• **ABOUT THIS TASK**:
When you reach the records below, repeat each one exactly as written.

• **EXERCISE INPUTS**:
* * * * * * *

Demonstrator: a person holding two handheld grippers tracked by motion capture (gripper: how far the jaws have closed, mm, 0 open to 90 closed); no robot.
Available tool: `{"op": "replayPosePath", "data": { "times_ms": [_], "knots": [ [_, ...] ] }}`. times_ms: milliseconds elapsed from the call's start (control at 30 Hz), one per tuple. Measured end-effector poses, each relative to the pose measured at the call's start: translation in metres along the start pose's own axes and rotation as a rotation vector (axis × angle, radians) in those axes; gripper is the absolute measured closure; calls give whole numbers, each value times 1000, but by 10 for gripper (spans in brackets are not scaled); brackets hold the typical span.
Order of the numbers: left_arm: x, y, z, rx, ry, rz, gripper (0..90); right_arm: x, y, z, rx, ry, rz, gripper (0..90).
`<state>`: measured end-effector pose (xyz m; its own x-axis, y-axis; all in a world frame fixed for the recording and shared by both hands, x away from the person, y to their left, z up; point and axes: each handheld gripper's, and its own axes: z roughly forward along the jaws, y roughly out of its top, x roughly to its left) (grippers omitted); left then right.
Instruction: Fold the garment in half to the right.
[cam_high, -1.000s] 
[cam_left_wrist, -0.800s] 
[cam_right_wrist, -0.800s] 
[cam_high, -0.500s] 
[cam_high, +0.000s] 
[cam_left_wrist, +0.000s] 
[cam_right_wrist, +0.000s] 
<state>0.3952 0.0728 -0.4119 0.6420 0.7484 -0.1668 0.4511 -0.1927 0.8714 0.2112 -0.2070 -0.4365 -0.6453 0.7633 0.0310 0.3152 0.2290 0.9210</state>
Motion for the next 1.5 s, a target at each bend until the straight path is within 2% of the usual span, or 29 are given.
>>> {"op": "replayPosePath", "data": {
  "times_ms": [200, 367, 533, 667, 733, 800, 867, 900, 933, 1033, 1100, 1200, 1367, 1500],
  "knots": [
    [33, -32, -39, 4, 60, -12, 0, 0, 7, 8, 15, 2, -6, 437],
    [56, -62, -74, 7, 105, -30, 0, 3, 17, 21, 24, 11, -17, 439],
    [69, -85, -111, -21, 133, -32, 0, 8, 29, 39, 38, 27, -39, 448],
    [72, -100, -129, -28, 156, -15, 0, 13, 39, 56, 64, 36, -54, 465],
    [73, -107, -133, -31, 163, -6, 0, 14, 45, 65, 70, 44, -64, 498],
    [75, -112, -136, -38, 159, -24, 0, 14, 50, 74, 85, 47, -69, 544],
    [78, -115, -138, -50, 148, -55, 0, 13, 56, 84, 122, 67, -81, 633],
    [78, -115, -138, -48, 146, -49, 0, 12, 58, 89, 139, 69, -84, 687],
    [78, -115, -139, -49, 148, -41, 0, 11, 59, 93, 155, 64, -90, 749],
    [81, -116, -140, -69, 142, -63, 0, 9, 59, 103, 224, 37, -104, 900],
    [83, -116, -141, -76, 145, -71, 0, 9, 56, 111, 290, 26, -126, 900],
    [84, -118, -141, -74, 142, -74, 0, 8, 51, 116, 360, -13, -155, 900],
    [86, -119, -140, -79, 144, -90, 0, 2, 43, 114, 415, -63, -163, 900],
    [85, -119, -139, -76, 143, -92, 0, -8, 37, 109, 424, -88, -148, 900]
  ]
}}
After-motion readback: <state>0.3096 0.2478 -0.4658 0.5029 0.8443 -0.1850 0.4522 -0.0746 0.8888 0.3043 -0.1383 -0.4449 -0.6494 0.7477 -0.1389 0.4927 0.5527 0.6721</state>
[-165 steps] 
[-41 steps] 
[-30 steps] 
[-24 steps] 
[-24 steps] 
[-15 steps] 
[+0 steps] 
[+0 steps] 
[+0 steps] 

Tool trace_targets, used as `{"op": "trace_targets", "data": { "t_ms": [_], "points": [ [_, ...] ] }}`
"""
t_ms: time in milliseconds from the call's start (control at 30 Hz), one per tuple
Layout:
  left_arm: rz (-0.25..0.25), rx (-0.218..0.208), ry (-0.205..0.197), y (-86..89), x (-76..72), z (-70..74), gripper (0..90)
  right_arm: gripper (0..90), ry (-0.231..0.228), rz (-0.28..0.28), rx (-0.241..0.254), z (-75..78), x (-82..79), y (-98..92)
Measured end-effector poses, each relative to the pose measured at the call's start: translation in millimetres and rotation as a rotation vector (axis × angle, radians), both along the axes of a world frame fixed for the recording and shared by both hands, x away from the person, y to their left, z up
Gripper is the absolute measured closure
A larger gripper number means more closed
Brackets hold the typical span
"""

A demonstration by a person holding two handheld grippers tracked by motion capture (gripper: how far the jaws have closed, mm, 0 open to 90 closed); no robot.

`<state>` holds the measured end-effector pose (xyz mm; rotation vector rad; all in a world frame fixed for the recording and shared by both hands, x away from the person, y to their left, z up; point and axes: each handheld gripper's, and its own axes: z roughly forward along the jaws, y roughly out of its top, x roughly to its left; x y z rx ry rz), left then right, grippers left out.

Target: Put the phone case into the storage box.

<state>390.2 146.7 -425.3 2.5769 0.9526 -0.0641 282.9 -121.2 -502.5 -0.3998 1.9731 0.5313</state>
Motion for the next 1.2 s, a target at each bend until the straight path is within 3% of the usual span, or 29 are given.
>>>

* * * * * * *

• **EXERCISE SOLUTION**:
Demonstrator: a person holding two handheld grippers tracked by motion capture (gripper: how far the jaws have closed, mm, 0 open to 90 closed); no robot.
Available tool: `{"op": "replayPosePath", "data": { "times_ms": [_], "knots": [ [_, ...] ] }}`. times_ms: milliseconds elapsed from the call's start (control at 30 Hz), one per tuple. Measured end-effector poses, each relative to the pose measured at the call's start: translation in metres along the start pose's own axes and rotation as a rotation vector (axis × angle, radians) in those axes; gripper is the absolute measured closure; calls give whole numbers, each value times 1000, but by 10 for gripper (spans in brackets are not scaled); brackets hold the typical span.
Order of the numbers: left_arm: x, y, z, rx, ry, rz, gripper (0..90); right_arm: x, y, z, rx, ry, rz, gripper (0..90).
`<state>`: measured end-effector pose (xyz m; its own x-axis, y-axis; all in a world frame fixed for the recording and shared by both hands, x away from the person, y to their left, z up; point and axes: each handheld gripper's, and its own axes: z roughly forward along the jaws, y roughly out of its top, x roughly to its left) (grippers omitted); left then right.
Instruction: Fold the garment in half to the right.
[cam_high, -1.000s] 
[cam_left_wrist, -0.800s] 
[cam_right_wrist, -0.800s] 
[cam_high, -0.500s] 
[cam_high, +0.000s] 
[cam_left_wrist, +0.000s] 
[cam_right_wrist, +0.000s] 
<state>0.3952 0.0728 -0.4119 0.6420 0.7484 -0.1668 0.4511 -0.1927 0.8714 0.2112 -0.2070 -0.4365 -0.6453 0.7633 0.0310 0.3152 0.2290 0.9210</state>
Motion for the next 1.5 s, a target at each bend until the straight path is within 2% of the usual span, or 29 are given.
>>> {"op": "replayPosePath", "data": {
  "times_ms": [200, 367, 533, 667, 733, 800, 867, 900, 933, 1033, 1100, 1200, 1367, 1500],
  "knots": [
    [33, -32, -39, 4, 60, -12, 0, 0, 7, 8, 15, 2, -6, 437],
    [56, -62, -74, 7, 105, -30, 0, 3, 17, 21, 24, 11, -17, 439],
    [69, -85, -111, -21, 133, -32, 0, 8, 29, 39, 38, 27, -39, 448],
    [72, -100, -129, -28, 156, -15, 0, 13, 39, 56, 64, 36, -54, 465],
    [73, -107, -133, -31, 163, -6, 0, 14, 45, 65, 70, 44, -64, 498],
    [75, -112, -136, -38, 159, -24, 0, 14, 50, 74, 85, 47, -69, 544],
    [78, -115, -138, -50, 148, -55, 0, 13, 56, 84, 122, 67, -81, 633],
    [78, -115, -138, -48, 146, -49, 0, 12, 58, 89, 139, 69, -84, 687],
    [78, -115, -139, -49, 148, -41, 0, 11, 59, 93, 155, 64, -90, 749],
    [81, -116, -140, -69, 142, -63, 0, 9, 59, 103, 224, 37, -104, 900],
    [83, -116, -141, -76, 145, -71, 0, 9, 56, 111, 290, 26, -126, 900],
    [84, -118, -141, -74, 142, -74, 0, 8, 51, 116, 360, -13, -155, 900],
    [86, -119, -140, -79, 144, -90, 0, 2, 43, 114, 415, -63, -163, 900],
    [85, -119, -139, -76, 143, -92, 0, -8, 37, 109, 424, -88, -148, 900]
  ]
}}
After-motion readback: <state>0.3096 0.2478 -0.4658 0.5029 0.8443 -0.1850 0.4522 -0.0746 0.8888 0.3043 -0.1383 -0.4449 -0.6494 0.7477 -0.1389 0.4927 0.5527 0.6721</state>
[-165 steps] 
[-41 steps] 
[-30 steps] 
[-24 steps] 
[-24 steps] 
[-15 steps] 
[+0 steps] 
[+0 steps] 
[+0 steps] 

Tool trace_targets, used as `{"op": "trace_targets", "data": { "t_ms": [_], "points": [ [_, ...] ] }}`
"""
t_ms: time in milliseconds from the call's start (control at 30 Hz), one per tuple
Layout:
  left_arm: rz (-0.25..0.25), rx (-0.218..0.208), ry (-0.205..0.197), y (-86..89), x (-76..72), z (-70..74), gripper (0..90)
  right_arm: gripper (0..90), ry (-0.231..0.228), rz (-0.28..0.28), rx (-0.241..0.254), z (-75..78), x (-82..79), y (-98..92)
Measured end-effector poses, each relative to the pose measured at the call's start: translation in millimetres and rotation as a rotation vector (axis × angle, radians), both along the axes of a world frame fixed for the recording and shared by both hands, x away from the person, y to their left, z up
Gripper is the absolute measured closure
A larger gripper number means more closed
Brackets hold the typical span
"""

A demonstration by a person holding two handheld grippers tracked by motion capture (gripper: how far the jaws have closed, mm, 0 open to 90 closed); no robot.

`<state>` holds the measured end-effector pose (xyz mm; rotation vector rad; all in a world frame fixed for the recording and shared by both hands, x away from the person, y to their left, z up; point and axes: each handheld gripper's, and its own axes: z roughly forward along the jaws, y roughly out of its top, x roughly to its left; x y z rx ry rz), left then right, grippers left out.

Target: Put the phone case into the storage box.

<state>390.2 146.7 -425.3 2.5769 0.9526 -0.0641 282.9 -121.2 -502.5 -0.3998 1.9731 0.5313</state>
Motion for the next 1.2 s, a target at each bend until the straight path is within 3% of the usual span, or 29 are given.
>>>

The output given here is complete.